La politique extérieure

Dans la mesure où il s’agit d’une «matière de l’Union», elle dépendait plus étroitement de Dar es-Salaam. L’idéologie du président Nyerere et de la T.A.N.U. a contribué à lui conférer une certaine continuité d’inspiration, qui n’exclut pas, à l’occasion, le réalisme.

Les thèmes de base

Quelques thèmes de base animent cette politique. Ils ont été maintes fois développés par J. K. Nyerere dans ses écrits ou ses discours, notamment dans une intervention à la tribune des Nations unies le 14 décembre 1961: le rejet du colonialisme, la recherche de l’unité africaine, le non-alignement.

Le rejet du colonialisme

Le rejet du colonialisme est une des constantes de la politique extérieure tanzanienne. Il est sans cesse réaffirmé au nom du respect et de la dignité de l’homme et des grands principes de liberté et d’égalité. Il est mentionné dans les statuts de la T.A.N.U, dans la déclaration d’Arusha, etc. La Tanzanie a apporté un soutien sans faille à tous les partis politiques et à tous les mouvements de libération engagés dans la lutte contre les puissances coloniales. Qu’il s’agisse du Mozambique, de l’ex-Rhodésie (Zimbabwe), de la Namibie ou de l’Afrique du Sud, Dar es-Salaam n’a jamais manqué à ce que le président Nyerere considère comme un devoir moral autant que politique. La plupart des dirigeants des jeunes États d’Afrique australe devenus indépendants ont trouvé en Tanzanie les refuges et les appuis (voire les bases) qui les ont aidés à continuer le combat. Ce facteur n’est pas sans expliquer les relations privilégiées que la République tanzanienne entretient avec Maputo, Harare et bien d’autres capitales africaines. Au demeurant, le Comité de décolonisation de l’O.U.A. avait son siège à Dar es-Salaam depuis sa création en 1965. J. K. Nyerere est un des inspirateurs de la célèbre Ligne de front (Front-Line), qui réunit la Tanzanie, la Zambie, le Mozambique, le Zimbabwe, le Bostwana et l’Angola contre Pretoria. Le leader tanzanien récuse systématiquement l’analyse qui tente de présenter la lutte anticoloniale comme un des aspects de l’opposition entre communisme et capitalisme: l’Afrique ne peut tolérer l’humiliation du colonialisme et ce facteur «prime tout le reste» déclarera-t-il le 6 avril 1977 devant le Congrès des États-Unis. La majorité africaine de Namibie et d’Afrique du Sud ne trouvera de solution globale à ses problèmes que dans l’indépendance quels que soient la durée du combat et les sacrifices qu’il impose.

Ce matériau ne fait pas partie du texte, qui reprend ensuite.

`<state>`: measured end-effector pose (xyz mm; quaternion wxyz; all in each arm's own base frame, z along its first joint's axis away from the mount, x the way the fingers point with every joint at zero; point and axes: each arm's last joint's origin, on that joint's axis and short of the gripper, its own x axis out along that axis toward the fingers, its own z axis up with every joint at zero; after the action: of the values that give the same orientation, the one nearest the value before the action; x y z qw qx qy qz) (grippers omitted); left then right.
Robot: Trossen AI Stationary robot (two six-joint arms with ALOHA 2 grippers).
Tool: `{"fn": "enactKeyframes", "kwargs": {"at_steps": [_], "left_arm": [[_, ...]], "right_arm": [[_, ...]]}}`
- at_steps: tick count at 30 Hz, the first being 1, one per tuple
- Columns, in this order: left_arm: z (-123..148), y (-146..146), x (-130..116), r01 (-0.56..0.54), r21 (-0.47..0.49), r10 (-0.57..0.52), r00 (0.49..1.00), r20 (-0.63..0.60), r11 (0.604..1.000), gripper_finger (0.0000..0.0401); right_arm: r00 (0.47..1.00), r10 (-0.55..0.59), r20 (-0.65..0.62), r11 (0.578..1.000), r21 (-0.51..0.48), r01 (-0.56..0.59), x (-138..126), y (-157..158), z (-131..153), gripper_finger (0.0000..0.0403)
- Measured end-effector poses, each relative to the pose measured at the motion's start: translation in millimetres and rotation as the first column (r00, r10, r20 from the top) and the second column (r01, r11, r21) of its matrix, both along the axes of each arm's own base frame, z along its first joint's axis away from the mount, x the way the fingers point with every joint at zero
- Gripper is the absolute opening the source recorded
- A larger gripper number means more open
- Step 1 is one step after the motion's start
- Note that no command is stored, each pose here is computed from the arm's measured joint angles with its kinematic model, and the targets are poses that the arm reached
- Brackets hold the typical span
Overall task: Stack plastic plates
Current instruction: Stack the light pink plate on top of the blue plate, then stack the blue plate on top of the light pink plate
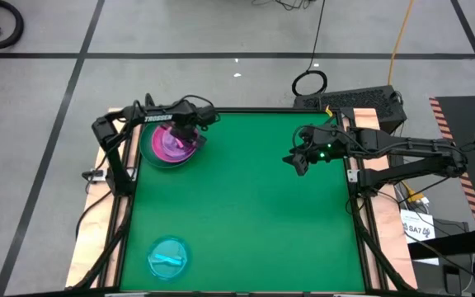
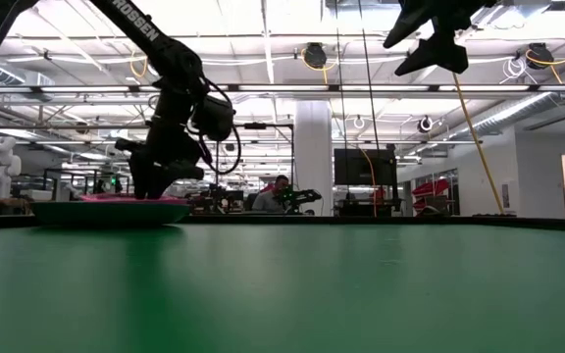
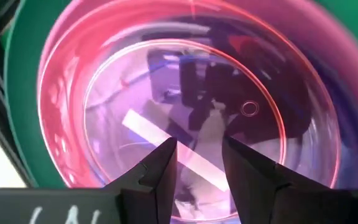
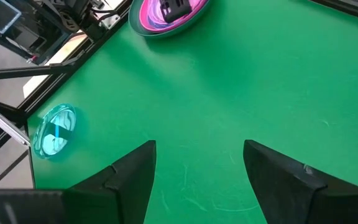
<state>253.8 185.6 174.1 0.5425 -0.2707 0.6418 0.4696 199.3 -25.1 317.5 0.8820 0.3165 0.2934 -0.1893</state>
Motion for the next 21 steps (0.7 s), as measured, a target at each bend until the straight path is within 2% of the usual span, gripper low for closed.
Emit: {"fn": "enactKeyframes", "kwargs": {"at_steps": [14, 17, 21], "left_arm": [[8, -14, 10, 0.028, -0.013, -0.028, 0.999, 0.023, 1.0, 0.0136], [29, -12, 11, 0.064, -0.008, -0.064, 0.997, 0.035, 0.998, 0.0136], [70, -24, 19, 0.128, 0.043, -0.134, 0.978, 0.162, 0.991, 0.0136]], "right_arm": [[1.0, -0.013, 0.003, 1.0, 0.016, 0.013, 0, 0, 0, 0.0235], [1.0, -0.016, 0.005, 1.0, 0.021, 0.016, 0, 0, 0, 0.0235], [1.0, -0.016, 0.006, 1.0, 0.021, 0.016, 0, 0, 0, 0.0235]]}}
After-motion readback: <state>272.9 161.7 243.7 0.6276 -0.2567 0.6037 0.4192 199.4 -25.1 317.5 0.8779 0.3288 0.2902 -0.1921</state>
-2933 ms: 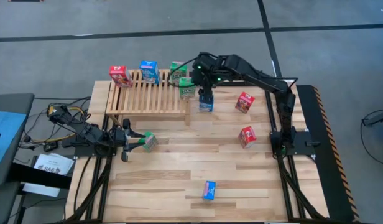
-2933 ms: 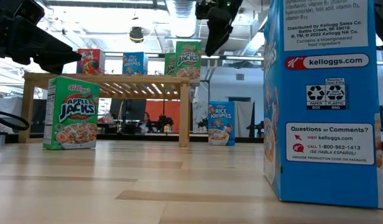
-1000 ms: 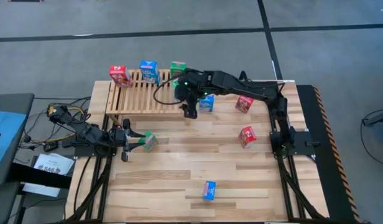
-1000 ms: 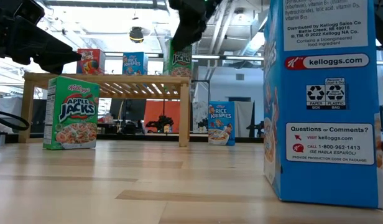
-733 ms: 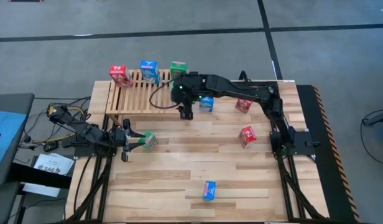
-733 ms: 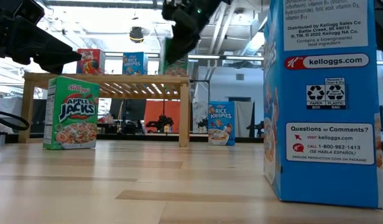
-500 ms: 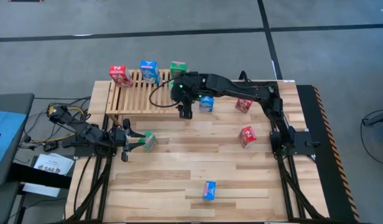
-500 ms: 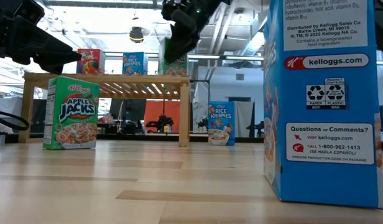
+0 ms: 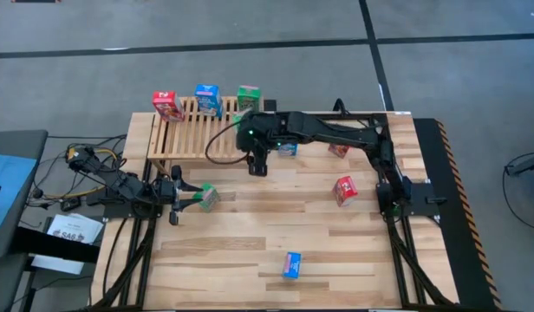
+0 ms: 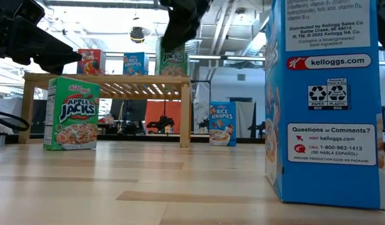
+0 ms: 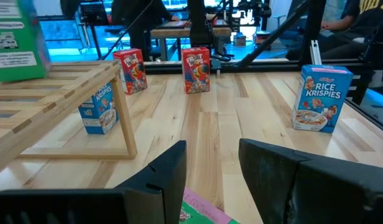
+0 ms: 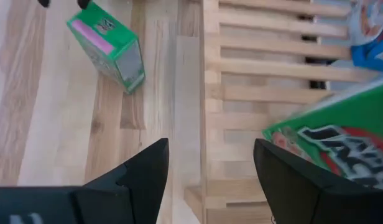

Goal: Stack cereal on shelf
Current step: Put the bottom green cereal box on the shelf aligned with the green cereal box

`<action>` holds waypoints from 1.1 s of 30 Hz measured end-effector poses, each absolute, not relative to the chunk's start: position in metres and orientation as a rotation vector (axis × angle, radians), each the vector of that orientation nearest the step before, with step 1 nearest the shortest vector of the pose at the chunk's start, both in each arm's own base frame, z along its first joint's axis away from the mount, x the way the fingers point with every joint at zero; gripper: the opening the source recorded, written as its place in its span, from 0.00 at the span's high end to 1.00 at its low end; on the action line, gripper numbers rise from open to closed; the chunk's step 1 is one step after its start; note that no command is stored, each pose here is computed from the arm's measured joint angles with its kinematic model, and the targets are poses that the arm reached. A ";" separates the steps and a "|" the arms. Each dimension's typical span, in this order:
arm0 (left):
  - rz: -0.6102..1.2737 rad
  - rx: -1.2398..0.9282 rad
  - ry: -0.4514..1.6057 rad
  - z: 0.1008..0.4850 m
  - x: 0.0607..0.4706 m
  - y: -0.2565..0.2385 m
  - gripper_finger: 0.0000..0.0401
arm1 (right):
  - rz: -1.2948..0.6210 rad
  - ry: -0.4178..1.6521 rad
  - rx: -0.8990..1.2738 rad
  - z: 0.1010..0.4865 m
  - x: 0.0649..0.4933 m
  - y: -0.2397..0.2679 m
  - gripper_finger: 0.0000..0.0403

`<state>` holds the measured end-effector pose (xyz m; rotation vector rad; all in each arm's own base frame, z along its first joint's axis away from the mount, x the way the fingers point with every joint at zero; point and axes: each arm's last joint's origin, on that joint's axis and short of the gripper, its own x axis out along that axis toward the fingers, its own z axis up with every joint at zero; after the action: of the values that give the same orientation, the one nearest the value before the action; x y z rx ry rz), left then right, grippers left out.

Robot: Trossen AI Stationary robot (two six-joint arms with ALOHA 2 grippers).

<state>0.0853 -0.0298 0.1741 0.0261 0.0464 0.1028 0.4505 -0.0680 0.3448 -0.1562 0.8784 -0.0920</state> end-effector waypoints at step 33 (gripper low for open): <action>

Le panafricanisme et la nostalgie de l’unité africaine

Le panafricanisme et la nostalgie de l’unité africaine sont une autre dimension permanente de la politique étrangère de la Tanzanie. Ce n’est pas là figure de rhétorique ou instrument de propagande. Le thème de l’unité de l’Afrique était déjà celui que le jeune leader de la T.A.N.U. défendait avant l’indépendance au sein de mouvements tels que le Panafrican Movement for East and Central Africa (Pafmeca) ou du Panafrican Freedom Movement of East, Central and Southern Africa (Pafmecsa) qui lui succédera. Le Tanganyika indépendant joua un rôle non négligeable en 1963 au sein de la conférence préparatoire des ministres des Affaires étrangères ou de la réunion des chefs d’État qui rédigèrent et adoptèrent la charte de l’Organisation de l’unité africaine. Cette quête de l’unité africaine est naturellement associée à l’anticolonialisme, dans la mesure où les divisions artificielles de l’Afrique contemporaine sont l’œuvre de puissances coloniales. Aussi bien cette unité se forgera-t-elle d’abord dans l’adversité avant de se nourrir d’arguments rationnels ou économiques. L’absence d’unité est au contraire porteuse de lourdes menaces pour l’Afrique tout entière, qui se trouvera inévitablement affaiblie devant les manœuvres néocolonialistes ou impérialistes de tout genre. La balkanisation du continent, génératrice de luttes fratricides sous l’œil intéressé des grandes puissances, favorisera au surplus une compétition absurde entre les jeunes États tous héritiers d’un modèle de développement imposé par l’extérieur et incapables de maîtriser les échanges internationaux inégaux dont ils se bornent à enregistrer les fluctuations. L’objectif final est bien, aux yeux du président tanzanien, de créer des «États unis d’Afrique», au-delà des idéologies politiques et même s’il doit y avoir de la part des États membres cession partielle de souveraineté.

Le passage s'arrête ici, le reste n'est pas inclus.